Scan the entries below, and for each line that includes the word "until", make a copy.

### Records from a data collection
──────

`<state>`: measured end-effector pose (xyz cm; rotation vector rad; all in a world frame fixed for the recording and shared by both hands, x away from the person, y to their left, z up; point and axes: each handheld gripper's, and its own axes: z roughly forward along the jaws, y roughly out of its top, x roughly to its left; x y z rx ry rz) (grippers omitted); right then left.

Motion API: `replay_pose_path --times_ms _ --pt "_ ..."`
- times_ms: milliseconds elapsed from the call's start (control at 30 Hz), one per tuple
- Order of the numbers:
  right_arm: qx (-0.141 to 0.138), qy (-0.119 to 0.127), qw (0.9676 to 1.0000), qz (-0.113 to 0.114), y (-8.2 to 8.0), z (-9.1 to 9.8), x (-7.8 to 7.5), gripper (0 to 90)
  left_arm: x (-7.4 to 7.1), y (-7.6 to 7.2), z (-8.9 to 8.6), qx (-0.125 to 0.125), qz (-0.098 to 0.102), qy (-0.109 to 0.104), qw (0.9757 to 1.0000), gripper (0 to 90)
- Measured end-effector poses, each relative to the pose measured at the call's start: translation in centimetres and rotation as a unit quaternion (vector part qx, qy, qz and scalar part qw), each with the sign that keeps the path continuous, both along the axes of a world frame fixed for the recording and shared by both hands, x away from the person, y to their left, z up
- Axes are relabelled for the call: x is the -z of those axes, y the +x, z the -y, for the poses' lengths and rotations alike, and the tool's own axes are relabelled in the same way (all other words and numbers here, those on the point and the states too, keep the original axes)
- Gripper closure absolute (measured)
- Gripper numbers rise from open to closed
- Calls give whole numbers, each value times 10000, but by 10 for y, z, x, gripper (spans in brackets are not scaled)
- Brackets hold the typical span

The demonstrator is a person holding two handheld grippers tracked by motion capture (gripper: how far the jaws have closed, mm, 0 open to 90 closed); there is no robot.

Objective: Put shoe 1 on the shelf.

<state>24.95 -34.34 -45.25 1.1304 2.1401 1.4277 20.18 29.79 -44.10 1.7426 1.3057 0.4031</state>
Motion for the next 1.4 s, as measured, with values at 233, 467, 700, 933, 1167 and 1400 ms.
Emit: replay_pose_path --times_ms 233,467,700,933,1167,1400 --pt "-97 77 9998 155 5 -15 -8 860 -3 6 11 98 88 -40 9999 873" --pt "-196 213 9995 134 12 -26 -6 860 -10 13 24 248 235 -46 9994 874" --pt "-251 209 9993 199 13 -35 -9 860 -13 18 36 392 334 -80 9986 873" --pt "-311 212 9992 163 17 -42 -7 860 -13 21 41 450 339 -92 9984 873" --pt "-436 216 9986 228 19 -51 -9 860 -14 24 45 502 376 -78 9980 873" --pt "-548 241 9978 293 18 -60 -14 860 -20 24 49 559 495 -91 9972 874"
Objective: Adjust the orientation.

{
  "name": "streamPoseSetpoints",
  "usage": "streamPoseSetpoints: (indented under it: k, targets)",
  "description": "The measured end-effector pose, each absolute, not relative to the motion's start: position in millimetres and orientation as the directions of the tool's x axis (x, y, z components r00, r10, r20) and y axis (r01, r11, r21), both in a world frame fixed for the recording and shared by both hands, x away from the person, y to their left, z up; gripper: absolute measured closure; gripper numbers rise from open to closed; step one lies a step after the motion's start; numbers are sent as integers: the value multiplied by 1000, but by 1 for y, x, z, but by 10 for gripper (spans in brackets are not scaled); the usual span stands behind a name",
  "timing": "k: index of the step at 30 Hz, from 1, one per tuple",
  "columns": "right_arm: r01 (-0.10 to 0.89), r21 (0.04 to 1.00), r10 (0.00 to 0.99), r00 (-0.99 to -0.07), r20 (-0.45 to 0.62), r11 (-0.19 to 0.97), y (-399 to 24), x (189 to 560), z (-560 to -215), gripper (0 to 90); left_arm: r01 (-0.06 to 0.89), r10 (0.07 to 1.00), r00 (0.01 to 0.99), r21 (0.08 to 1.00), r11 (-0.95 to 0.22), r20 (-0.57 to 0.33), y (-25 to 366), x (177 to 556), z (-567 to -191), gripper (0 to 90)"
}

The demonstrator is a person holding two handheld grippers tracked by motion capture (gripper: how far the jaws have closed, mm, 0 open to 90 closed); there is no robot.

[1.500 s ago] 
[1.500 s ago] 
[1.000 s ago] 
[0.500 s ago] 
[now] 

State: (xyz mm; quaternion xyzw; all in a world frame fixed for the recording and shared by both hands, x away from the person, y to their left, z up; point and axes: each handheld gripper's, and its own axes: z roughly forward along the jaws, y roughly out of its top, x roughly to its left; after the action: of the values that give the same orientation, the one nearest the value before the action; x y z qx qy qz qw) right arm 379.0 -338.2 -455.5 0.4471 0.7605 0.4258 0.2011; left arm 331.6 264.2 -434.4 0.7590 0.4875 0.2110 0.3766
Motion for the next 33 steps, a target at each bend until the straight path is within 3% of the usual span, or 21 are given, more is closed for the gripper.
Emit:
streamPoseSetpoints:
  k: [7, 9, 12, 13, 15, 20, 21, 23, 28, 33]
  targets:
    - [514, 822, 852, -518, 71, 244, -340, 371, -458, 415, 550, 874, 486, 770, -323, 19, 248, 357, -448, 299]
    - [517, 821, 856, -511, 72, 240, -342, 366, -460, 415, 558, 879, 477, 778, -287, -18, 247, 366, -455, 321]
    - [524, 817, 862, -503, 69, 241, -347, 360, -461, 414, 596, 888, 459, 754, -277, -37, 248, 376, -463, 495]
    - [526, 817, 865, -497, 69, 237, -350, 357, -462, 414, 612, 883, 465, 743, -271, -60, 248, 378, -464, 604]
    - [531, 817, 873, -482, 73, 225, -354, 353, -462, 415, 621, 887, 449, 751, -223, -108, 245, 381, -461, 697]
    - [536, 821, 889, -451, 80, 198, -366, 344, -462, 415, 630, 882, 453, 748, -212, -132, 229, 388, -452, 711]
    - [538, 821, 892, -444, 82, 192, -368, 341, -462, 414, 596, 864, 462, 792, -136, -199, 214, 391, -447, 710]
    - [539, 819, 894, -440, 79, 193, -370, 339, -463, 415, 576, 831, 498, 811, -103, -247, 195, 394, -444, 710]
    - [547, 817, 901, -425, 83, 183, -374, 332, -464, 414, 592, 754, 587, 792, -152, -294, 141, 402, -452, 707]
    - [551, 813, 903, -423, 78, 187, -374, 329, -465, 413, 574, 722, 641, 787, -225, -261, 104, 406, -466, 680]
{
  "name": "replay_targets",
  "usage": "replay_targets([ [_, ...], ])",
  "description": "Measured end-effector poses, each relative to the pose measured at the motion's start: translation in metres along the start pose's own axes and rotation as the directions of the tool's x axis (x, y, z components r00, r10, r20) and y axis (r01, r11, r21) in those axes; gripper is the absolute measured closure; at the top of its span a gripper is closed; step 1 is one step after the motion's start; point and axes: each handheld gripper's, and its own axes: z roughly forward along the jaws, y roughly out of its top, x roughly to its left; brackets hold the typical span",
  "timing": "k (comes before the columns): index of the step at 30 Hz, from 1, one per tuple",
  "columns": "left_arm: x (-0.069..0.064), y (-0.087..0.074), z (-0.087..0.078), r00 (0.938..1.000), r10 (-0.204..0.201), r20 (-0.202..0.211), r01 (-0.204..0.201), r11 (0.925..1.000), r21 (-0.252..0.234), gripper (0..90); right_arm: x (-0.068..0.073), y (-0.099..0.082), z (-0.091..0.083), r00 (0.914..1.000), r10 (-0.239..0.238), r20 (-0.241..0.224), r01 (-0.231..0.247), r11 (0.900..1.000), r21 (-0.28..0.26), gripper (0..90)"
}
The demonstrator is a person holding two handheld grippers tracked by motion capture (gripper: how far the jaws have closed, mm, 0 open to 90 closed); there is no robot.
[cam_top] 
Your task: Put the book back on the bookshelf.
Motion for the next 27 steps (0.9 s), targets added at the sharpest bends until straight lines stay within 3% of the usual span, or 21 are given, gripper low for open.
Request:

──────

### SOLUTION
Motion for the next 33 steps, a target at each bend until the straight path is within 3% of the usual span, or 21 are given, more is closed for the gripper.
Motion for the next 27 steps (0.9 s), targets added at the sharpest bends until straight lines stay within 3% of the usual span, or 21 are given, gripper low for open.

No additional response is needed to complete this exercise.